Within the years we have spent together, there have been times when his Domliness, for want of a better word, has eluded him and us. He just couldnt get into that zone. This has been times of personal problems, or ill health. And no amount of being naked and offerring my submission would of helped, though i did continue to try to offer my submission.
As a submissive, to offer yourself as a submissive, and be thanked, but sorry no thanks, hurt like hell. But he simply couldnt rise to the occasion, sometimes literally.

What we did, was to have a huge discussion on what the cause was. And instead of being in analysis paralysis, we actually problem solved the issues. We are currently 6 months past our most unsuccessful 'undomliness' episode. Many of our problems are taking a lot of energy to put right, like a career change for him, that meant that he actually got to come home and eat a meal with his family, that his family hadnt long gone to bed before he returned exhausted at 4am himself.
But in that 6 month period, things gradually changed, he got his mojo back, and the D/s part is back on track. My point being, that 'domliness' can come and go. It doesnt make his ability to be my Dom fake, it makes him human.
Sometimes, life sucks, and gets you down, Dom's too.
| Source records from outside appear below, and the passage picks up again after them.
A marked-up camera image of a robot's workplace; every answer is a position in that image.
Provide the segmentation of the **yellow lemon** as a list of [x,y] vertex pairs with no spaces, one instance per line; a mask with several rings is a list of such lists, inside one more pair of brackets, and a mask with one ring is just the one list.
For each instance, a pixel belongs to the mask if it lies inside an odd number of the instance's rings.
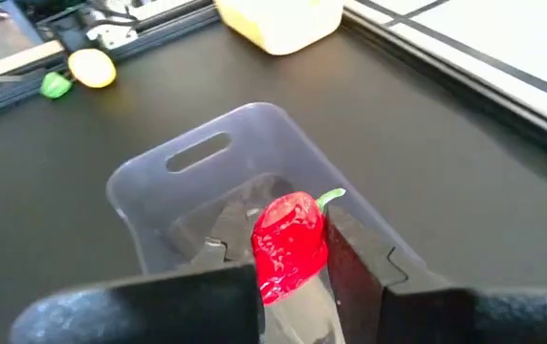
[[76,80],[89,88],[105,88],[117,76],[112,59],[97,49],[82,49],[68,58],[68,67]]

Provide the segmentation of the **black aluminium table frame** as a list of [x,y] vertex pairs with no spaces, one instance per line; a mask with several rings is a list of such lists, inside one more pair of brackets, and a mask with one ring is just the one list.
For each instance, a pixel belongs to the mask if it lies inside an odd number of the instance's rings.
[[[137,40],[110,51],[108,55],[114,62],[120,63],[220,21],[212,2],[193,0],[173,10],[170,15],[166,14],[163,22],[158,26],[151,25]],[[547,149],[547,118],[538,110],[503,94],[487,82],[388,31],[357,11],[344,10],[341,26],[428,76],[470,107],[500,118]],[[16,67],[0,72],[0,109],[34,95],[46,73],[67,71],[68,57],[60,48],[55,48],[51,53],[38,53],[30,61],[20,62]]]

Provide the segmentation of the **yellow plastic basket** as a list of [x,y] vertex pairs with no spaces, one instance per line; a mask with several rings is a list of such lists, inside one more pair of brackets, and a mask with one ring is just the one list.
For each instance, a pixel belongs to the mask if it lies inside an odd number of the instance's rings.
[[293,54],[335,31],[344,0],[213,0],[222,21],[271,55]]

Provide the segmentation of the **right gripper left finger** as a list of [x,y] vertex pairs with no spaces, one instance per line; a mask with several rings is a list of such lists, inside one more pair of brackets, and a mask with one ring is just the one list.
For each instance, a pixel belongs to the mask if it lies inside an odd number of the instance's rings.
[[259,201],[125,212],[143,274],[51,294],[22,311],[10,344],[260,344],[250,233]]

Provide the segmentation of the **green pepper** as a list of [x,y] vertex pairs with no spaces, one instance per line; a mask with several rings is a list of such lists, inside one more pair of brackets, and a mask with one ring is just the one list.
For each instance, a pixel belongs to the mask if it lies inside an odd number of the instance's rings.
[[73,83],[64,75],[49,72],[42,79],[39,93],[46,98],[57,99],[67,94],[72,86]]

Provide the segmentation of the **grey translucent plastic basket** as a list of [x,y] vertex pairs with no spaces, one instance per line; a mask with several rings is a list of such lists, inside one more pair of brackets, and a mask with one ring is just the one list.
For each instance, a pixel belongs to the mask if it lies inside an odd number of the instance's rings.
[[[317,194],[331,187],[348,187],[348,181],[282,109],[252,103],[125,162],[110,177],[106,192],[130,230],[125,216],[129,207],[142,214],[166,204],[248,200],[259,201],[262,210],[287,192]],[[355,188],[330,206],[413,257]],[[294,343],[347,344],[328,265],[293,296],[262,305],[260,344]]]

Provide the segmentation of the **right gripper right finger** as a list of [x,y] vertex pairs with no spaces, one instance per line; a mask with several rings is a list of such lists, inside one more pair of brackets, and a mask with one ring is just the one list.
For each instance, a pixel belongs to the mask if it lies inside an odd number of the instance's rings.
[[453,284],[338,207],[325,224],[347,344],[547,344],[547,289]]

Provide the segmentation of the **red pepper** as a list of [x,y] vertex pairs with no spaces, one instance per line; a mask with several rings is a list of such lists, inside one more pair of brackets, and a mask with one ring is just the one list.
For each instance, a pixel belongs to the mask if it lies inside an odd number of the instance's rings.
[[315,199],[297,191],[268,204],[251,235],[257,284],[264,305],[272,305],[304,285],[326,265],[324,209],[346,190],[336,188]]
Practically speaking, checklists, exposing yourself to bdsm stimuli like reading or watching can trigger things. And are great suggestions i think.

Are you a fair weather sub, just there for when your Sir's flag is flying in the wind? or will you stick by him?
Is his undomliness a temp thing, that you are both prepared to work on? Only you two can answer this question.
And nobody can answer a question, that has not yet been asked.
communicate with him how you feel, discuss what the underlying issues maybe. address any health concerns. Get all the cards on the table.

It maybe that he has misled you, and is unsure of how to Dominate within a bdsm relationship, compared to say a play partner, or on line only. If that's the case, then you can both address this if you wish to, either way, communicate more with him.

i wish you the very best,
littleone




littlesarah -> RE: bringing back the good ol' Master... (12/29/2006 9:09:20 AM)

Thank you A/all who have responded to this thread. Masters "good ol' self" seems to have emerged on its own accord, due to events that came about between us. soon i will delete this thread because it is no longer needed. Thank you again, Be well

with loving care,
little sarah




Stephann -> RE: bringing back the good ol' Master... (12/29/2006 2:18:39 PM)

I'm really, really glad to hear that.  It's nice to know that our advice pans out with some merit on occasion.

Best wishes to you and your owner.

Stephan




KinkMasterDave -> RE: bringing back the good ol' Master... (12/29/2006 8:42:09 PM)

G'evening...

You might consider having him find a mentor.

MD




MasterVern -> RE: bringing back the good ol' Master... (1/2/2007 4:02:22 AM)

Perhaps you can spark him back into action with the local group. Check the link below, it has some Michigan groups listed.

http://www.hpep.org/resources.htm

Perhaps being in a social setting with other Doms & Subs may get him into a training mood.

Good luck,
MasterV

By the way,
I have never had trouble "regaining" my Dom personality. To be honest with you, I have never heard of anyone loosing the will to be Dom if they truely were, but then again there is always a first time. Let me know how this turns out.